El documento señala que, en los últimos años, las universidades españolas han perdido un 7,24% de su alumnado, pero en el mismo periodo las universidades privadas han visto aumentar su número de alumnos en 21,13%. El sistema universitario está produciendo desigualdad: cada vez son más los que pueden acceder a una titulación privada, pero también los que encuentran dificultades para cursar una carrera en una universidad pública.
La universidad pública se sostiene con impuestos, esto es, con el esfuerzo económico de todos, también de aquellos a los que la renta no les alcanza para ofrecer a sus hijos una educación superior. Para muchas familias la universidad pública resultado de los recortes representa una política regresiva: costean con sus impuestos los estudios de las clases medias, al tiempo que el deficitario sistema de becas y los elevados precios de las matrículas plantean una barrera de entrada infranqueable para sus hijos.
La desigualdad en el acceso a la educación superior tiene consecuencias económicas y laborales permanentes. El desempleo es menor entre aquellos que cuentan con una titulación universitaria y también los salarios son de media más altos.
Por último, son muchos los estudiantes y sus familias que han de hacer verdaderos esfuerzos para poder acceder a la universidad y pagar la matrícula cada año.
Todos estos datos convierten en absolutamente inadmisibles algunas de las noticias que estamos conociendo estos días. El escándalo sobre la falsificación del título de máster de la presidenta de la Comunidad de Madrid, Cristina Cifuentes, no es un asunto personal ni una anécdota. Ha destapado toda una red clientelar entre los políticos del PP y la URJC. Se trata no solo de un comportamiento público deshonesto, sino de la corrupción de nuestra mejor herramienta pública de excelencia: la universidad.

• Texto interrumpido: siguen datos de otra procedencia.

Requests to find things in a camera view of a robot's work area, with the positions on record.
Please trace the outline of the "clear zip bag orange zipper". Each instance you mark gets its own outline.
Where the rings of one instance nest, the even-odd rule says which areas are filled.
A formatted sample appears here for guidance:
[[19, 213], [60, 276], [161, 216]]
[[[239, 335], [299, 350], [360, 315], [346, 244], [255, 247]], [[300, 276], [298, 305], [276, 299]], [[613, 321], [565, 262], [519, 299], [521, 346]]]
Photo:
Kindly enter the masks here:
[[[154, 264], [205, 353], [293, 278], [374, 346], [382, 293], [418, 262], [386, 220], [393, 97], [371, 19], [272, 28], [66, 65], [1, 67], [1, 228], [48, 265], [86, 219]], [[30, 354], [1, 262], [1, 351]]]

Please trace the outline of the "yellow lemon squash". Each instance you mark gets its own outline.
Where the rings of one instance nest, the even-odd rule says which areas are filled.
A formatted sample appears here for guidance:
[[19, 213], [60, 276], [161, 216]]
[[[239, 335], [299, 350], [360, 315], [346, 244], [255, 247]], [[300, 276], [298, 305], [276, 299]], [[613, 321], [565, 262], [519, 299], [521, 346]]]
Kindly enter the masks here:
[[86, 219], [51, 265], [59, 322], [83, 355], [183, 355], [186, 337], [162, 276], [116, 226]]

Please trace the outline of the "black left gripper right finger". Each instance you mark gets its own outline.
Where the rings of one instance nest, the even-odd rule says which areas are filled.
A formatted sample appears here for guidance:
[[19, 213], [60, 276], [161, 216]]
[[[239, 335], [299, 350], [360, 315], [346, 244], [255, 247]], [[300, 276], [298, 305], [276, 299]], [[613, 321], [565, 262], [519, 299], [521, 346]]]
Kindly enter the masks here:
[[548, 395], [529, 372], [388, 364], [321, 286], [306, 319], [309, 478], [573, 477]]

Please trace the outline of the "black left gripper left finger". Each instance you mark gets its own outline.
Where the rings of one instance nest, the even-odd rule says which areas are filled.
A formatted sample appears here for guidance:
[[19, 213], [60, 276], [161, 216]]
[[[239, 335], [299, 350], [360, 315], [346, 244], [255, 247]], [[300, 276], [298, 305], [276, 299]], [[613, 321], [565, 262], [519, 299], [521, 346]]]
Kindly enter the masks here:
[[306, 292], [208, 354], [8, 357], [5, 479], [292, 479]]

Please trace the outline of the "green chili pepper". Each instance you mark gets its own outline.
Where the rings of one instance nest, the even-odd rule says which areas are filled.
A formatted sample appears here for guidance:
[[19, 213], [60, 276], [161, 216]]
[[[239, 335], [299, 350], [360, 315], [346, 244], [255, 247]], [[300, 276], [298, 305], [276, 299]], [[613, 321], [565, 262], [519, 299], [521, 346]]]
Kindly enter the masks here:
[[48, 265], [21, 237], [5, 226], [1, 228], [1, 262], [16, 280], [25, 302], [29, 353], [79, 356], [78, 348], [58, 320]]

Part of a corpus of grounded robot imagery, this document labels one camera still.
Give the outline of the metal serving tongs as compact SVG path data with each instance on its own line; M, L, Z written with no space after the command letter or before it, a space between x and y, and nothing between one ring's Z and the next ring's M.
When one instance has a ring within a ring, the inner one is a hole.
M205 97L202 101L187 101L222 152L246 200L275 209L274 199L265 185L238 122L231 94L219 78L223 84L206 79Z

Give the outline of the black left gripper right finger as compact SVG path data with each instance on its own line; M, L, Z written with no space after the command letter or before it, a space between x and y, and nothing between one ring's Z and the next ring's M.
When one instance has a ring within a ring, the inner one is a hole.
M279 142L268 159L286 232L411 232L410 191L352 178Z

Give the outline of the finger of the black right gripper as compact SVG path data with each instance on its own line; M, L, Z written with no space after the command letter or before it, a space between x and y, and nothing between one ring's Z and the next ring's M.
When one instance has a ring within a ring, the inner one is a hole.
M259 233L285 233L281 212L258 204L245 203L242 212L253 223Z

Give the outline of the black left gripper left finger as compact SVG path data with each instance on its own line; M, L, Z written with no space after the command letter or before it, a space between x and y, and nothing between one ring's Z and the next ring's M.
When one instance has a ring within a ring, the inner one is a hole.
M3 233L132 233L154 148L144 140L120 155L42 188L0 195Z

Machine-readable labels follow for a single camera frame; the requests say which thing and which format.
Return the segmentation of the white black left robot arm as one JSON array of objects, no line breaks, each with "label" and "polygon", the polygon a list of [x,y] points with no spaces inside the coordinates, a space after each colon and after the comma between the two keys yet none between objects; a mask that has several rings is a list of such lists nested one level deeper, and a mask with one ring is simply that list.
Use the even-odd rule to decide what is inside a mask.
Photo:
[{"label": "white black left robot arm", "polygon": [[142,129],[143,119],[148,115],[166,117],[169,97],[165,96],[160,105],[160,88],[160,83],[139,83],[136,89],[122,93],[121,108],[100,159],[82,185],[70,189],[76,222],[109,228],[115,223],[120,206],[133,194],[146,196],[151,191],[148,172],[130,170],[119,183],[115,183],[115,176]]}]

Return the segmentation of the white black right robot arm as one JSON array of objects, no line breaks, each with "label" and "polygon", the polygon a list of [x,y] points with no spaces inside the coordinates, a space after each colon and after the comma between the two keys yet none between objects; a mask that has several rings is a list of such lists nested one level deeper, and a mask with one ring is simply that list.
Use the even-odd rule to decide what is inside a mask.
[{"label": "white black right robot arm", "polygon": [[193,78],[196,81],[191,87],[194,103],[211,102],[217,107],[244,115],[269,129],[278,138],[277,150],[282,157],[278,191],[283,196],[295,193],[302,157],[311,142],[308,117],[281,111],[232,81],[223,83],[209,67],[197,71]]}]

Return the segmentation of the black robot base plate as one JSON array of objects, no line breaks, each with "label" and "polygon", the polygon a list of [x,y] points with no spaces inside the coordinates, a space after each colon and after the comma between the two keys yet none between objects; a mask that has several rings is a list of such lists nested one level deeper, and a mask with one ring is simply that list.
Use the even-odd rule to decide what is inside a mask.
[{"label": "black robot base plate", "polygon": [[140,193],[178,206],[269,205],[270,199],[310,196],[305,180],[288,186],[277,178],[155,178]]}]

Pero el caso de Cifuentes no es único. La universidad pública está lamentablemente llena de otros ejemplos igualmente vergonzantes. Hace unos días supimos que la Fundación de la Universidad Pompeu Fabra estuvo pagando 8.000 euros mensuales a Jordi Sànchez mientras fue presidente de la ANC. Dinero de todos los contribuyentes destinado a financiar la secesión inconstitucional de Cataluña.
Oriol Junqueras obtuvo su título de doctor con “una tesis de 420 páginas de las cuales el 76%, esto es, ¡319 planas!, correspondían a fotocopias de publicaciones ya editadas y evaluadas con anterioridad o a lo que en el ámbito universitario serio se llama seguidismo (reproducir las ideas y argumentos de otro autor sin explicitarlo ni tampoco nada propio u original a aportar)”.
Hace unos años, la Pompeu Fabra creó una cátedra ad hoc sobre diversidad social para encontrar salida profesional a quien fuera vicepresidente de la Generalitat, Josep Lluís Carod Rovira.
La concesión sospechosa de títulos de grado, posgrado y becas de investigación ha beneficiado a políticos de izquierda y de derecha, constitucionalistas y nacionalistas, y hasta a terroristas de ETA. Las irregularidades están lo suficientemente extendidas como para tomar el asunto en serio y no abordarlo como un escándalo puntual.
Son muchos los alumnos aplicados y los profesores honrados que cada día se esfuerzan por sacar adelante su titulación y por desarrollar del mejor modo su trabajo. Los primeros afrontan el pago de matrículas costosas con amplias restricciones a la concesión de becas. Los segundos luchan por abrirse camino en el ámbito académico, que a menudo corresponde con precariedad y bajos salarios a sus más brillantes investigadores. Ninguno de ellos se merece el desprestigio que les están infligiendo Cristina Cifuentes y otros políticos irresponsables y tramposos.
Sabíamos que España tiene pendiente acometer una gran labor de regeneración de sus instituciones. Hoy también sabemos que la universidad pública ha de ser una de sus prioridades.
Aurora Nacarino-Brabo (Madrid, 1987) ha trabajado como periodista, politóloga y editora. Es diputada del Partido Popular desde julio de 2023.